_Data for analysis:_

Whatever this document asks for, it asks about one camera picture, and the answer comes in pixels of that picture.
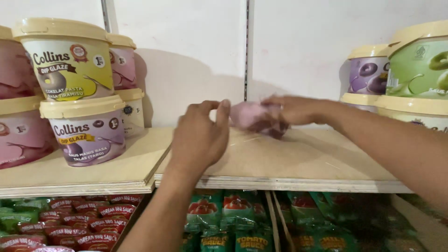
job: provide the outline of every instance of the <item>pink tub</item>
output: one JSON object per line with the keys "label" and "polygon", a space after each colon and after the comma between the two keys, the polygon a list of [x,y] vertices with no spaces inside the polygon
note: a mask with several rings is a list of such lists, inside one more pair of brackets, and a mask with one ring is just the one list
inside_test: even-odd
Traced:
{"label": "pink tub", "polygon": [[131,38],[118,34],[109,33],[108,40],[112,43],[109,56],[115,90],[137,88],[134,61],[136,45]]}
{"label": "pink tub", "polygon": [[47,119],[41,119],[40,96],[0,100],[0,169],[26,164],[55,150]]}
{"label": "pink tub", "polygon": [[35,95],[39,83],[22,44],[11,29],[0,26],[0,100]]}

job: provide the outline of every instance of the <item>right hand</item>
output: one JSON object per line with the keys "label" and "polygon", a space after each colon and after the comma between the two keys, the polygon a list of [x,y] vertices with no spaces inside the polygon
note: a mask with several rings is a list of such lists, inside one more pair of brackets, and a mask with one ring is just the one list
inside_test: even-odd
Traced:
{"label": "right hand", "polygon": [[275,104],[282,106],[280,112],[270,113],[268,116],[290,125],[305,125],[310,123],[325,124],[323,111],[330,101],[304,98],[298,96],[271,96],[261,104]]}

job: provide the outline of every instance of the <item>collins dip glaze tub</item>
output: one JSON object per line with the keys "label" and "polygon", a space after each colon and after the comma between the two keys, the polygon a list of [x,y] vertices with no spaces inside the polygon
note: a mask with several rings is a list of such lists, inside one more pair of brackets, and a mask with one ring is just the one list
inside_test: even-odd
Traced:
{"label": "collins dip glaze tub", "polygon": [[109,33],[108,40],[112,43],[109,56],[115,90],[137,88],[134,61],[134,50],[137,46],[131,38],[123,35]]}
{"label": "collins dip glaze tub", "polygon": [[448,100],[380,96],[378,114],[448,133]]}
{"label": "collins dip glaze tub", "polygon": [[13,29],[48,101],[113,95],[106,35],[98,26],[58,18],[23,19]]}
{"label": "collins dip glaze tub", "polygon": [[96,165],[125,152],[119,96],[40,104],[69,166]]}
{"label": "collins dip glaze tub", "polygon": [[10,28],[0,26],[0,100],[34,96],[38,86],[22,44],[13,40]]}
{"label": "collins dip glaze tub", "polygon": [[55,150],[50,126],[41,119],[41,96],[0,100],[0,169],[26,164]]}
{"label": "collins dip glaze tub", "polygon": [[350,87],[348,93],[383,95],[388,80],[387,44],[365,45],[349,55]]}
{"label": "collins dip glaze tub", "polygon": [[376,113],[377,109],[374,103],[378,97],[380,96],[345,93],[340,101],[350,107]]}
{"label": "collins dip glaze tub", "polygon": [[448,20],[399,30],[389,48],[386,95],[448,99]]}
{"label": "collins dip glaze tub", "polygon": [[143,121],[142,98],[145,93],[140,88],[115,91],[126,102],[121,111],[121,119],[125,127],[125,137],[137,135],[145,129]]}

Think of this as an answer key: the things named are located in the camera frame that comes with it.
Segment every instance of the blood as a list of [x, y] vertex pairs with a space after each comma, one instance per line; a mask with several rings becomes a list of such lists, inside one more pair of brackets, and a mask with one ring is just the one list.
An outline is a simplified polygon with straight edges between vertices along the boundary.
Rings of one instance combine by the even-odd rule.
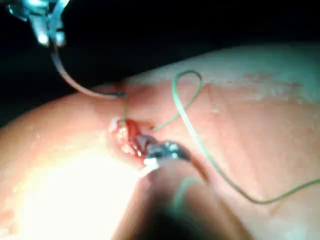
[[111, 133], [115, 144], [124, 153], [144, 159], [148, 141], [139, 140], [138, 136], [142, 136], [143, 133], [138, 122], [128, 118], [125, 121], [118, 119], [116, 128]]

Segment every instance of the metal jaw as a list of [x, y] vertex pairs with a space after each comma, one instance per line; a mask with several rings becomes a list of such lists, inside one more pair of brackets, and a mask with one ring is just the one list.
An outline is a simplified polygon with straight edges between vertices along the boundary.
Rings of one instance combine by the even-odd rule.
[[191, 154], [185, 147], [174, 141], [149, 144], [143, 161], [146, 167], [140, 172], [141, 177], [161, 167], [165, 160], [170, 159], [180, 159], [189, 162], [191, 160]]
[[61, 13], [69, 0], [14, 0], [8, 5], [9, 12], [28, 21], [37, 41], [48, 47], [50, 39], [61, 47], [66, 43]]

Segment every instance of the wound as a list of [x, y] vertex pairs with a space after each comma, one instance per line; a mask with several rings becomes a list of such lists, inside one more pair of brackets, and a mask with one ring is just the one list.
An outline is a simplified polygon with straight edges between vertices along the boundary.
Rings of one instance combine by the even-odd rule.
[[125, 121], [114, 118], [110, 124], [110, 133], [117, 148], [125, 154], [144, 159], [147, 145], [155, 141], [150, 136], [144, 136], [151, 132], [153, 126], [144, 122], [136, 122], [132, 119]]

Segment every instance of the dark background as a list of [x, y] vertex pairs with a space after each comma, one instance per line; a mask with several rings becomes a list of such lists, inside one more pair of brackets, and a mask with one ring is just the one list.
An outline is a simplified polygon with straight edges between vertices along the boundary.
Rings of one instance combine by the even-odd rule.
[[[243, 1], [71, 0], [61, 50], [71, 76], [84, 86], [120, 81], [205, 52], [244, 44], [318, 41], [316, 6]], [[0, 8], [0, 127], [23, 112], [73, 93], [28, 23]], [[183, 234], [168, 218], [151, 232]]]

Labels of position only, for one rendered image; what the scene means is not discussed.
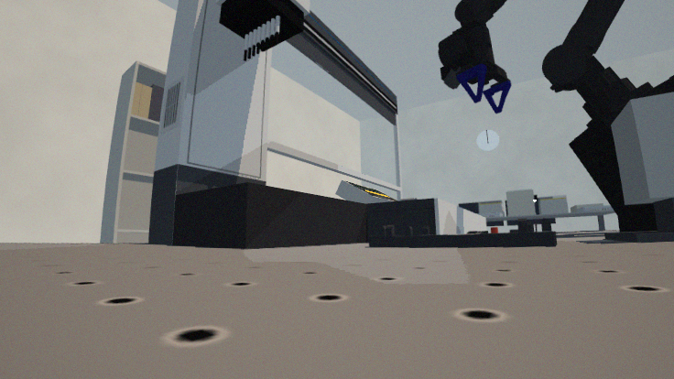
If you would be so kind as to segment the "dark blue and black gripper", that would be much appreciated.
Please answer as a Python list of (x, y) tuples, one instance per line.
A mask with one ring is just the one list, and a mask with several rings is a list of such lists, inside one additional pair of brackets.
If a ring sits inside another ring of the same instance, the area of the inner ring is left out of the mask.
[[(488, 44), (484, 43), (481, 44), (480, 48), (477, 48), (476, 45), (473, 46), (473, 50), (475, 61), (461, 67), (461, 71), (456, 73), (456, 78), (475, 103), (480, 102), (482, 95), (484, 94), (495, 113), (501, 113), (506, 96), (511, 87), (511, 81), (507, 78), (505, 70), (495, 64), (492, 47), (489, 48)], [(484, 86), (492, 79), (498, 82), (491, 85), (490, 89), (483, 92)], [(477, 95), (473, 93), (473, 90), (467, 82), (470, 84), (478, 82)], [(502, 94), (497, 107), (492, 96), (500, 91), (502, 91)]]

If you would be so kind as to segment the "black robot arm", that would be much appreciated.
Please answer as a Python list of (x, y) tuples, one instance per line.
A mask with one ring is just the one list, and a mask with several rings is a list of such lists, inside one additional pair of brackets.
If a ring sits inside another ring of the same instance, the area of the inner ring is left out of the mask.
[[(653, 88), (649, 82), (636, 88), (627, 77), (620, 79), (610, 67), (605, 69), (593, 56), (624, 1), (588, 0), (562, 45), (552, 49), (542, 63), (543, 74), (551, 81), (552, 91), (576, 90), (586, 102), (582, 108), (592, 118), (588, 127), (601, 115)], [(505, 2), (461, 0), (456, 6), (455, 18), (462, 27), (439, 43), (439, 57), (443, 65), (440, 68), (441, 79), (448, 87), (457, 89), (460, 83), (456, 73), (464, 65), (475, 61), (473, 46), (480, 48), (485, 43), (492, 47), (486, 22)]]

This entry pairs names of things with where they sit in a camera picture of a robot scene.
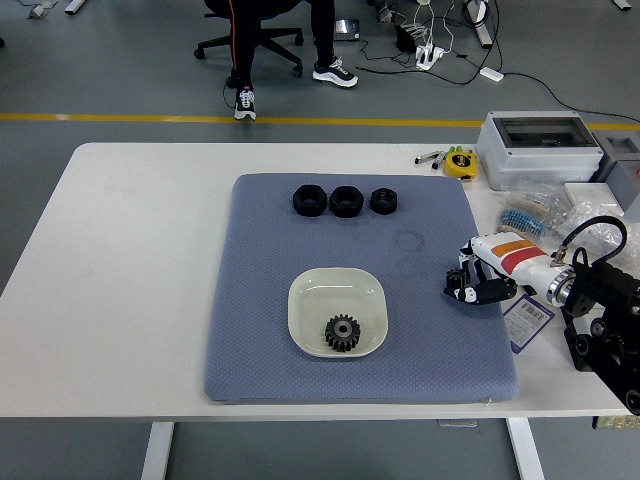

_Instructions to follow:_
Could you output the lines above exactly, with no pictures included?

_Answer to this task:_
Whatever this document asks for, it asks about one camera picture, and the answer comes in pixels of that picture.
job: provide the outline of every instance of the <item>pink tub</item>
output: one JSON object per line with the keys "label" and "polygon", a space after each colon and after the comma between the two keys, the polygon a list of [x,y] vertices with no spaces inside the polygon
note: a mask with several rings is a list of such lists, inside one more pair of brackets, and a mask with one ring is just the one list
inside_test: even-odd
Traced:
{"label": "pink tub", "polygon": [[131,38],[118,34],[109,33],[108,40],[112,43],[109,56],[115,90],[137,88],[134,61],[136,45]]}
{"label": "pink tub", "polygon": [[47,119],[41,119],[40,96],[0,100],[0,169],[26,164],[55,150]]}
{"label": "pink tub", "polygon": [[35,95],[39,83],[22,44],[11,29],[0,26],[0,100]]}

job: provide the outline of every instance of the <item>right hand</item>
output: one JSON object per line with the keys "label" and "polygon", a space after each colon and after the comma between the two keys, the polygon a list of [x,y] vertices with no spaces inside the polygon
note: a mask with several rings is a list of such lists, inside one more pair of brackets, and a mask with one ring is just the one list
inside_test: even-odd
Traced:
{"label": "right hand", "polygon": [[275,104],[282,106],[280,112],[270,113],[268,116],[290,125],[305,125],[310,123],[325,124],[323,111],[330,101],[304,98],[298,96],[271,96],[261,104]]}

job: provide the outline of every instance of the <item>collins dip glaze tub</item>
output: one JSON object per line with the keys "label" and "polygon", a space after each colon and after the comma between the two keys, the polygon a list of [x,y] vertices with no spaces inside the polygon
note: a mask with several rings is a list of such lists, inside one more pair of brackets, and a mask with one ring is just the one list
inside_test: even-odd
Traced:
{"label": "collins dip glaze tub", "polygon": [[109,33],[108,40],[112,43],[109,56],[115,90],[137,88],[134,61],[134,50],[137,46],[131,38],[123,35]]}
{"label": "collins dip glaze tub", "polygon": [[448,100],[380,96],[378,114],[448,133]]}
{"label": "collins dip glaze tub", "polygon": [[13,29],[48,101],[113,95],[106,35],[98,26],[58,18],[23,19]]}
{"label": "collins dip glaze tub", "polygon": [[96,165],[125,152],[119,96],[40,104],[69,166]]}
{"label": "collins dip glaze tub", "polygon": [[10,28],[0,26],[0,100],[34,96],[38,86],[22,44],[13,40]]}
{"label": "collins dip glaze tub", "polygon": [[55,150],[50,126],[41,119],[41,96],[0,100],[0,169],[26,164]]}
{"label": "collins dip glaze tub", "polygon": [[350,87],[348,93],[383,95],[388,80],[387,44],[365,45],[349,55]]}
{"label": "collins dip glaze tub", "polygon": [[376,113],[377,109],[374,103],[378,97],[380,96],[345,93],[340,101],[350,107]]}
{"label": "collins dip glaze tub", "polygon": [[448,20],[399,30],[389,48],[386,95],[448,99]]}
{"label": "collins dip glaze tub", "polygon": [[143,121],[142,98],[145,93],[140,88],[115,91],[126,102],[121,111],[121,119],[125,127],[125,137],[137,135],[145,129]]}

Think of this as an answer key: the things named are located in the camera frame that comes with it.
Segment every instance of the blood as a list of [x, y] vertex pairs with a space after each comma, one instance per line; a mask with several rings becomes a list of such lists, inside one more pair of brackets, and a mask with one ring is just the one list.
An outline is a simplified polygon with straight edges between vertices along the boundary.
Rings of one instance combine by the even-odd rule.
[[111, 133], [115, 144], [124, 153], [144, 159], [148, 141], [139, 140], [138, 136], [142, 136], [143, 133], [138, 122], [128, 118], [125, 121], [118, 119], [116, 128]]

Segment every instance of the metal jaw as a list of [x, y] vertex pairs with a space after each comma, one instance per line; a mask with several rings becomes a list of such lists, inside one more pair of brackets, and a mask with one ring is just the one list.
An outline is a simplified polygon with straight edges between vertices along the boundary.
Rings of one instance combine by the even-odd rule.
[[191, 154], [185, 147], [174, 141], [149, 144], [143, 161], [146, 167], [140, 172], [141, 177], [161, 167], [165, 160], [170, 159], [180, 159], [189, 162], [191, 160]]
[[61, 13], [69, 0], [14, 0], [8, 5], [9, 12], [28, 21], [37, 41], [48, 47], [50, 39], [61, 47], [66, 43]]

Segment every instance of the wound as a list of [x, y] vertex pairs with a space after each comma, one instance per line; a mask with several rings becomes a list of such lists, inside one more pair of brackets, and a mask with one ring is just the one list.
An outline is a simplified polygon with straight edges between vertices along the boundary.
Rings of one instance combine by the even-odd rule.
[[125, 121], [114, 118], [110, 124], [110, 133], [117, 148], [125, 154], [144, 159], [147, 145], [155, 141], [150, 136], [144, 136], [151, 132], [153, 126], [144, 122], [136, 122], [132, 119]]

Segment every instance of the dark background as a list of [x, y] vertex pairs with a space after each comma, one instance per line; a mask with several rings becomes a list of such lists, inside one more pair of brackets, and a mask with one ring is just the one list.
An outline is a simplified polygon with straight edges between vertices along the boundary.
Rings of one instance combine by the even-odd rule.
[[[243, 1], [71, 0], [61, 50], [71, 76], [84, 86], [120, 81], [205, 52], [244, 44], [318, 41], [316, 6]], [[0, 8], [0, 127], [23, 112], [73, 93], [28, 23]], [[183, 234], [168, 218], [151, 232]]]

Labels of position only, for one rendered image; what the scene means is not discussed.
If you would be so kind as to segment the "dark blue and black gripper", that would be much appreciated.
Please answer as a Python list of (x, y) tuples, one instance per line.
A mask with one ring is just the one list, and a mask with several rings is a list of such lists, inside one additional pair of brackets.
If a ring sits inside another ring of the same instance, the area of the inner ring is left out of the mask.
[[(488, 44), (484, 43), (481, 44), (480, 48), (477, 48), (476, 45), (473, 46), (473, 50), (475, 61), (461, 67), (461, 71), (456, 73), (456, 78), (475, 103), (480, 102), (482, 95), (484, 94), (495, 113), (501, 113), (506, 96), (511, 87), (511, 81), (507, 78), (505, 70), (495, 64), (492, 47), (489, 48)], [(484, 86), (492, 79), (498, 82), (491, 85), (490, 89), (483, 92)], [(477, 95), (473, 93), (473, 90), (467, 82), (470, 84), (478, 82)], [(502, 94), (497, 107), (492, 96), (500, 91), (502, 91)]]

If you would be so kind as to segment the "black robot arm", that would be much appreciated.
Please answer as a Python list of (x, y) tuples, one instance per line.
A mask with one ring is just the one list, and a mask with several rings is a list of such lists, inside one additional pair of brackets.
If a ring sits inside another ring of the same instance, the area of the inner ring is left out of the mask.
[[(653, 88), (649, 82), (636, 88), (627, 77), (620, 79), (610, 67), (605, 69), (593, 56), (624, 1), (588, 0), (562, 45), (552, 49), (542, 63), (543, 74), (551, 81), (552, 91), (576, 90), (586, 102), (582, 108), (592, 118), (588, 127), (601, 115)], [(505, 2), (461, 0), (456, 6), (455, 18), (462, 27), (439, 43), (439, 57), (443, 65), (440, 68), (441, 79), (448, 87), (457, 89), (460, 83), (456, 73), (464, 65), (475, 61), (473, 46), (480, 48), (485, 43), (492, 47), (486, 22)]]

This entry pairs names of things with where they sit in a camera picture of a robot scene.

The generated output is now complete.